WORK TASK: Beginning at the top of the material, repeat each line exactly, and stop once the line with "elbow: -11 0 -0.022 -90" has been written.

DATA BELOW:
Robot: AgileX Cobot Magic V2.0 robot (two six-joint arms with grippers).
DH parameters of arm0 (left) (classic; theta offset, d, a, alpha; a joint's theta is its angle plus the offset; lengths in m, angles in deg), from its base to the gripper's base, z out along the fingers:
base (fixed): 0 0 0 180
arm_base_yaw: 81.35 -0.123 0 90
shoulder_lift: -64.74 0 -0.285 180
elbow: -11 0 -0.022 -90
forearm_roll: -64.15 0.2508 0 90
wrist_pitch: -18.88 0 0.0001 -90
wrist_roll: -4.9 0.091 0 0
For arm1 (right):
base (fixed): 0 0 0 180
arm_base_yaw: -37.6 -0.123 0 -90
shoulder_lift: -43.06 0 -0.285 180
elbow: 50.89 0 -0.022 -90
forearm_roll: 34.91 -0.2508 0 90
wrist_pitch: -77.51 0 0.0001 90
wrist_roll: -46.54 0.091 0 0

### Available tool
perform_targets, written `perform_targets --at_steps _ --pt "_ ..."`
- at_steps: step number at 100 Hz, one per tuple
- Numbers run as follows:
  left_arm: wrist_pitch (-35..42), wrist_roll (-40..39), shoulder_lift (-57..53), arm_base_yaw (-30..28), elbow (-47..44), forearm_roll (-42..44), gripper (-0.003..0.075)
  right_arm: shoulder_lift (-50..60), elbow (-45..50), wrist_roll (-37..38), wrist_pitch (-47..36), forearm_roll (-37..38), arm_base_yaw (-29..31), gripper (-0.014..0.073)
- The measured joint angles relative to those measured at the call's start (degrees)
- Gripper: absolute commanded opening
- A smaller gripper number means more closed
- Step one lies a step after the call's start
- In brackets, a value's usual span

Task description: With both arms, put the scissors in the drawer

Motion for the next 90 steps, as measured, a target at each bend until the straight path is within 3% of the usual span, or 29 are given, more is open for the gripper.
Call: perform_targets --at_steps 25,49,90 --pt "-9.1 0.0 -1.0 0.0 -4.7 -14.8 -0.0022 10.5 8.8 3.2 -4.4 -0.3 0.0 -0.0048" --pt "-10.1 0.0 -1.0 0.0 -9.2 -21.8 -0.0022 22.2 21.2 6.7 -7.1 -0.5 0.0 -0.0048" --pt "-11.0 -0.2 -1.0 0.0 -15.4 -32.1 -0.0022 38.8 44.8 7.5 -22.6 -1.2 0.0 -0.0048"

WORKED SOLUTION:
Robot: AgileX Cobot Magic V2.0 robot (two six-joint arms with grippers).
DH parameters of arm0 (left) (classic; theta offset, d, a, alpha; a joint's theta is its angle plus the offset; lengths in m, angles in deg), from its base to the gripper's base, z out along the fingers:
base (fixed): 0 0 0 180
arm_base_yaw: 81.35 -0.123 0 90
shoulder_lift: -64.74 0 -0.285 180
elbow: -11 0 -0.022 -90

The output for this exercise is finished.